● WORK ITEM
Give the lines again word for word, beginning with the one containing "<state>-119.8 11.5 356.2" and ending with the last line of the material below.

● LISTED ENTRIES
┌──
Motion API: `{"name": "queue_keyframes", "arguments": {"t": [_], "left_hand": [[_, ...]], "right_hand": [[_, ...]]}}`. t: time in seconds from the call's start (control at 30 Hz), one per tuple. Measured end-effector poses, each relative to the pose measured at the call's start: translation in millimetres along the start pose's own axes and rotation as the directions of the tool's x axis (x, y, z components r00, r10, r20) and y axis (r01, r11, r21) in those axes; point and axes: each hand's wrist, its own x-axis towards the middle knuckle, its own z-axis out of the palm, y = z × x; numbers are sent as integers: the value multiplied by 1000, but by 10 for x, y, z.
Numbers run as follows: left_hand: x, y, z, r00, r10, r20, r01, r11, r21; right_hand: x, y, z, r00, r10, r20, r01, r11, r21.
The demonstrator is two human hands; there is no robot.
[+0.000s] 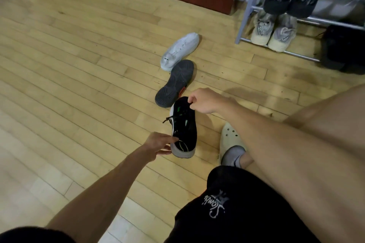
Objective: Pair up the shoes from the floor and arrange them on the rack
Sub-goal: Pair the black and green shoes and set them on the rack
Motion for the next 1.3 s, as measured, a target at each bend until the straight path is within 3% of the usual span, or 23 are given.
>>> {"name": "queue_keyframes", "arguments": {"t": [0.13,0.23,0.33,0.43,0.53,0.67,0.83,1.1,1.3], "left_hand": [[-212,576,-19,974,157,-161,-168,984,-61],[-447,1158,41,941,282,-189,-305,947,-101],[-780,1824,165,889,442,-115,-454,884,-111],[-1166,2498,322,805,593,-17,-593,805,-13],[-1535,3013,602,715,694,82,-699,711,72],[-1845,3502,1235,622,757,200,-783,601,158],[-2118,3712,2334,646,649,402,-752,633,187],[-2289,3212,4130,685,350,639,-682,616,394],[-2283,2515,5110,699,180,692,-507,807,303]], "right_hand": [[-3,-60,-329,961,50,-273,3,982,189],[-160,-70,-818,955,162,-249,-81,948,309],[-412,38,-1301,962,168,-216,-88,937,337],[-716,153,-1732,976,76,-203,42,853,521],[-1031,297,-2126,946,9,-325,212,743,635],[-1527,708,-2535,837,73,-542,339,709,618],[-2329,1505,-2732,733,179,-656,381,692,614],[-3462,3071,-2062,670,400,-625,229,690,687],[-4169,3840,-1372,628,586,-513,206,511,835]]}}
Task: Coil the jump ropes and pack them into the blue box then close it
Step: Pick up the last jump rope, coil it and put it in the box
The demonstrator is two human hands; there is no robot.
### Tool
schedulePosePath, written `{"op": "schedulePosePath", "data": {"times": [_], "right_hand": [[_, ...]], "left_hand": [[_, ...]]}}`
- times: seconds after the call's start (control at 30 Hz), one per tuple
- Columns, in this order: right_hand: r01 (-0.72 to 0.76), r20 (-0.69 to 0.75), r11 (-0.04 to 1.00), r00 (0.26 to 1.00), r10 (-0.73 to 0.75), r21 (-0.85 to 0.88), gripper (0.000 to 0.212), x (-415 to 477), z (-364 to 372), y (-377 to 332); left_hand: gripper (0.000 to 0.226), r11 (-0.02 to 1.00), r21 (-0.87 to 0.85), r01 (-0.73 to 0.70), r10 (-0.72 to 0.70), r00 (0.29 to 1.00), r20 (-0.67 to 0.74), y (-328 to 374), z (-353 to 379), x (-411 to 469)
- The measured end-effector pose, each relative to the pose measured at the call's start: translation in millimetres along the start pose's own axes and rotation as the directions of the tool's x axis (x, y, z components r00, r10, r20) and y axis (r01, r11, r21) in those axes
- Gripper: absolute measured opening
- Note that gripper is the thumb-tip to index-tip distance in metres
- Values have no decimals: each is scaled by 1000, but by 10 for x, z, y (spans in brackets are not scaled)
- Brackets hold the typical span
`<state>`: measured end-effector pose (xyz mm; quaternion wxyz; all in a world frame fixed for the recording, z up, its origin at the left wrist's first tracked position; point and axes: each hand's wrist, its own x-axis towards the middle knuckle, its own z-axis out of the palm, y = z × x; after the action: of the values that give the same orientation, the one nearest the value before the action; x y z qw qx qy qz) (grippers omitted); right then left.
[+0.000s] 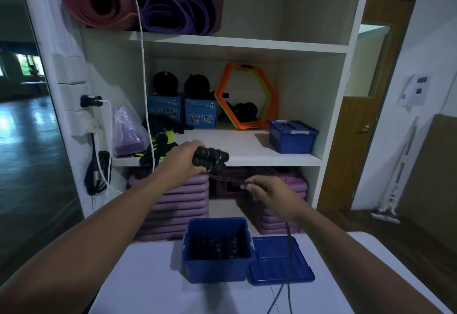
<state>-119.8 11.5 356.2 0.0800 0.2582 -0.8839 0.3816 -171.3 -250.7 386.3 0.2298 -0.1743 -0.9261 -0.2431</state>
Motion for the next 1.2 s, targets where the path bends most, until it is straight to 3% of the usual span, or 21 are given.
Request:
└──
● ANSWER
<state>-119.8 11.5 356.2 0.0800 0.2582 -0.8839 0.3816 -171.3 -250.7 386.3 0.2298 -0.1743 -0.9261 -0.2431</state>
Motion for the next 1.2 s, targets where the path bends most, until it is straight to 3% of the usual span, or 21 are given.
Request:

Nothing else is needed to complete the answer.